CRAN - Campus Sciences
BP 70239 - 54506 VANDOEUVRE Cedex
Tél : +33 (0)3 72 74 52 90
Sujet de Thèse : Modélisation de systèmes environnementaux à partir de données mesurées
Dates : 2014/10/01 - 2017/09/30
Directeur(s) CRAN : Marion GILSON-BAGREL , Vincent LAURAIN
Autre(s) Directeur(s) : Lorenzo LEIJA-SALAS, Prof- CINVESTAV-IPN de Mexico
Description : 1 Scientific context

In environmental sciences nowadays, the main focus and concern is the ability to forecast the current tendencies impact at short middle and long term. The problem is crucial in many different applications such as global warming, air or water pollution. However, the precision of an answer to such a problem is closely linked to the capacity of understanding the behaviour of the environmental system considered and the dynamical relationships involved between different variables. The considered system behaviour is almost always approximated through models using physical knowledge which are used to forecast some output or simulate different scenarii. The obtention of such models is a very tedious work for the specialists, requires much a priori knowledge about the studied system and leads to complex models hard to use in practical conditions. Indeed, given the complexity of the involved structures, the number of intricate behaviours and the missing information it is almost impo ssible to tune a given model to fit its behaviour on available data. Thus, the forecasting is rendered most uncertain and leave the environmentalists with no other choice than try to simplify the model structures or create new one specially dedicated to the exact data under studied. Nevertheless, such approximations or simplifications are not an easy task depending on the geographic scale of the system, the geological structures or the human activities. This lead to the scientific context of the proposed research topic: How to build simplified models in environmental context using measured data?

2 Goal

When dealing with data-driven dynamical modelling, an innovative solution is the use of system identification theory. Even if the underlying theory is well established, some issues remain widely open when applied to environmental data. The study of these issues is intended as the main objective for this Ph.D. thesis :

- The automated choice of a suitable model structure: it is well-known that environmental systems behave mostly nonlinearly and often in a time-varying manner (due to human activities, seasonal variations...). Hence the immediate question arising is: how to choose a suitable model structure? Moreover, in this environmental context, not only the model should reproduce the data behaviour, but it also need to be simple and to offer some physical insight interpretable by environmentalists in order to validate the approach. These constraints lead to the need of innovative identification methods able to optimise a model structure not solely based on the data but also on the "interpretability" factor. For example, many approaches are proposed in the literature in order to enforce sparsity and therefore simplicity. They are nevertheless not really applicable in the presented context due to the second main issue when dealing with environmental data : the noise. Indeed the former app roaches require restrictive assumptions on the noise which are usually violated in environmental applications.
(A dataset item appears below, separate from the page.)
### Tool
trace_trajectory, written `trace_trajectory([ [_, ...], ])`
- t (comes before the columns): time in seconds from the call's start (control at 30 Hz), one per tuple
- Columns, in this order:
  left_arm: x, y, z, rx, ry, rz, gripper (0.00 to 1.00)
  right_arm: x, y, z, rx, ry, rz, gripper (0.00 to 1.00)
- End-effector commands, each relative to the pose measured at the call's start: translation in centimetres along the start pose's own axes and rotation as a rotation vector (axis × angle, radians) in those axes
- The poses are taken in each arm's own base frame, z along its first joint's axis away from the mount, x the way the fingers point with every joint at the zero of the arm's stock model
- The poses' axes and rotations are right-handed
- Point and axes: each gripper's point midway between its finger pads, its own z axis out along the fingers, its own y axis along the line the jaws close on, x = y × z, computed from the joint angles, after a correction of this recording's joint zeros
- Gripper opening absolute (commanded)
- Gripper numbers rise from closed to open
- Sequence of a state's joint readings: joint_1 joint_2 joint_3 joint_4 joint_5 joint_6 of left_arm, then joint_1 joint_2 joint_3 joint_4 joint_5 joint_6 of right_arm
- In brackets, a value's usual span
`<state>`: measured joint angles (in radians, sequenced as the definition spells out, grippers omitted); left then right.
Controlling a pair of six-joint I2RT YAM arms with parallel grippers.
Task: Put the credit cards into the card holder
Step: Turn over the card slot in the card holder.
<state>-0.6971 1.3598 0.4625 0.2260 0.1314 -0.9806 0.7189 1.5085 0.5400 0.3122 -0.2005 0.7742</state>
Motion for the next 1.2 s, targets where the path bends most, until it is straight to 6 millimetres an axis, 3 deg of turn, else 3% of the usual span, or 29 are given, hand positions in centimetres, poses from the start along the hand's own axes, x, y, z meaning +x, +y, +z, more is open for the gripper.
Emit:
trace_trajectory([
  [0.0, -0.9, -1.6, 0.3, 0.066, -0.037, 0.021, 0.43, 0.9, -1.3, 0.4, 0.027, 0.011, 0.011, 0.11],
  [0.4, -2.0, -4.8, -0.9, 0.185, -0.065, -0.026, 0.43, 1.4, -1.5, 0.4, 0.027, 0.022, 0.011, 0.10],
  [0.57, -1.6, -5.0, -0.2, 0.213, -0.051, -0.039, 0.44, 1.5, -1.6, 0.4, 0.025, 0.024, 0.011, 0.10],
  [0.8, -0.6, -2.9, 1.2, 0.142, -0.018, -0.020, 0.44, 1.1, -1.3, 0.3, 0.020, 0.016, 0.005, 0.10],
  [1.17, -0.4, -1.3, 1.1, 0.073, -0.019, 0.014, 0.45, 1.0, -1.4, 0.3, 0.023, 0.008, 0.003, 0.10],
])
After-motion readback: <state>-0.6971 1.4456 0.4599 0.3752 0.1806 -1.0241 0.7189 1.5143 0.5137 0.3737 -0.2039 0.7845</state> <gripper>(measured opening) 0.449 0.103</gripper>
- To cope with missing data: unlike in many industrial applications, the noise in environmental data plays a major role and is not mainly issued from measurement quality. Most often, the environmentalists observe and measure a few data of interest but cannot possibly acquire all possible data related to the studied phenomenon. Therefore the data acquisition does not match the usual automatic sensor solution used in many industrial processes which is required in system identification. This results in unusual datasets :
- The dataset is only partial (either unmeasured, noisy, irregularly sampled...).
- The noise behavior is often dynamical, nonlinear and time-varying.
Since the proposed method will be based on measured data, the solutions will need to cope with these issues which are general open challenges in system identification.

- Apply the proposed methods to real data: the main application considered in this project is the water pollution by nitrogen in agricultural regions. The problem of nitrogen fertilisers has become a major concern for stakeholders in charge with drinkable water sources in agricultural regions. Therefore it becomes compulsory to offer some predictions about the water pollution level in order to help their decisions regarding agricultural policies. This Ph.D. thesis aims at proposing some innovative solutions in a discipline ruled by physical modelling and which is currently facing some strong societal issues.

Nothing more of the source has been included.